Peter: I'm watching this awesome show, Brian. See, they took all these colors, and they're making them all live together in a beach-house. Now, the red one is sleeping with the green one, the blue one thinks he's gonna have a career in music, and the yellow one is just a total bitch!
Brian: Peter, that's just a channel that's gone off the air.
Announcer: And we'll be right back with more Color Bar Beach-House after these messages!
Brian: Oh.

[During a meeting at the Pawtucket Brewery]
Angela: So as you can see, our output is up one-and-a-half percent. That's not net, I'm talking gross.
Peter: [under his breath] You do everything gross.

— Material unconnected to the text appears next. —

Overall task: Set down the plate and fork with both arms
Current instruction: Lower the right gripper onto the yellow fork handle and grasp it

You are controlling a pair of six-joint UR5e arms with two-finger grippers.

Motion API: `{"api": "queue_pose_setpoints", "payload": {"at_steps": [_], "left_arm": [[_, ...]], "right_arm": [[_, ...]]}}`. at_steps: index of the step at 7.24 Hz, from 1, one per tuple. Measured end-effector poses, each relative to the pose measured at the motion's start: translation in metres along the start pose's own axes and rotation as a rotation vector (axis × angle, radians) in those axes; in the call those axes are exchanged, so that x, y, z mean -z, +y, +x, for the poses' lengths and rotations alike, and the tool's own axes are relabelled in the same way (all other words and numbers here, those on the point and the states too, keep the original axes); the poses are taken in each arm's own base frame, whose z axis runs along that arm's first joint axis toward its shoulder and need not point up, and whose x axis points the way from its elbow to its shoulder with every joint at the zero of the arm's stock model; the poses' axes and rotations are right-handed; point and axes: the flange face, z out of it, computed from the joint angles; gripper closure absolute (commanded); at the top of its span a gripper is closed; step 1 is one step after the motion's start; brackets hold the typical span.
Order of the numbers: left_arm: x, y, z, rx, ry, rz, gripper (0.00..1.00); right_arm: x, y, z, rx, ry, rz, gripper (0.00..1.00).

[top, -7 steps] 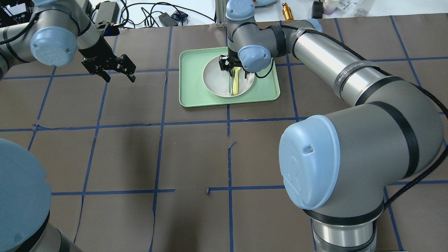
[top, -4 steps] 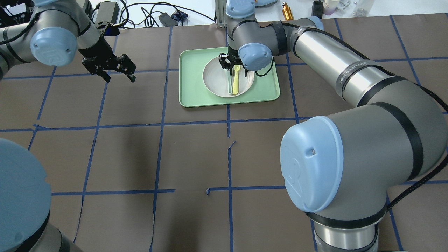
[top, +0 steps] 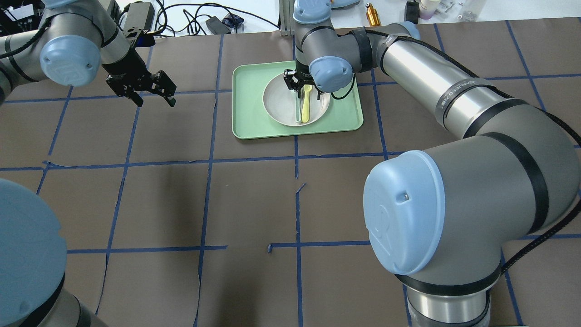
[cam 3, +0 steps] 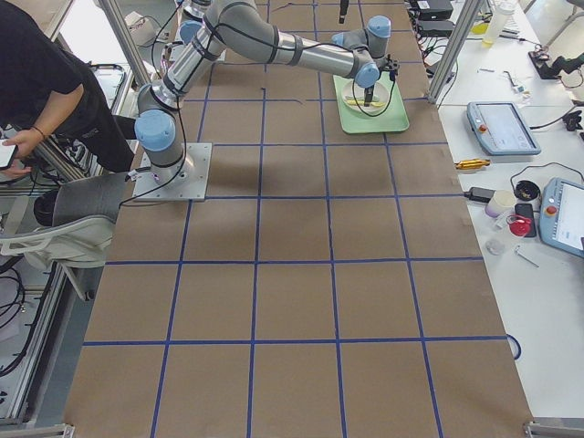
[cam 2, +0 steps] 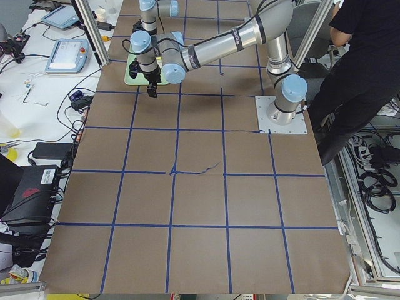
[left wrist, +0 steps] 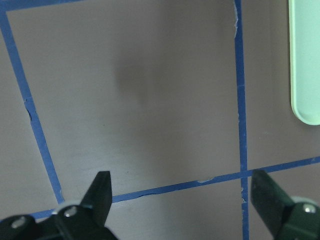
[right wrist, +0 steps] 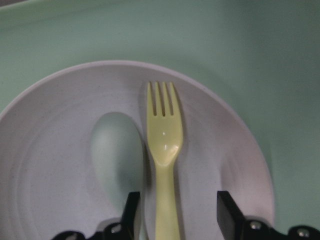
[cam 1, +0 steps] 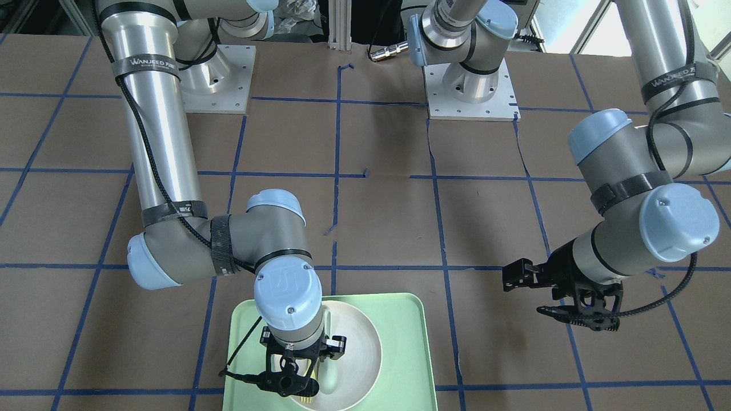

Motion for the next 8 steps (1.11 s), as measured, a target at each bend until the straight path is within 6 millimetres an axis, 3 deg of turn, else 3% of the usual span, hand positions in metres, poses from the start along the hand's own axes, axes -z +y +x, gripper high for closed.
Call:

[Just before the death of Osama Bin Laden]
Osama: I ACCEPT JESUS AS MY LORD AND SAVIOR.
[is killed and goes to Heaven]
Osama: Yes!

Peter: Excuse me, how do I get back through the looking glass?
Sane Hatter: Oh yeah. Take two lefts, and it's the first door on your right.
Peter: Cool. Great. Thanks for not giving me the run-around. I asked that guy over there, but he just gave me a bunch of rhyming nonsense.
[The Mad Hatter pours tea from a three spouted teapot until the teacups overflows and fans himself with playing cards while having a crazed look]
Sane Hatter: Oh yeah. He's like a well-known dick.

[Lois sees a pair of enormous claw-like footprints in Peter's baby book]
Peter: When I was eight, I was a dragon.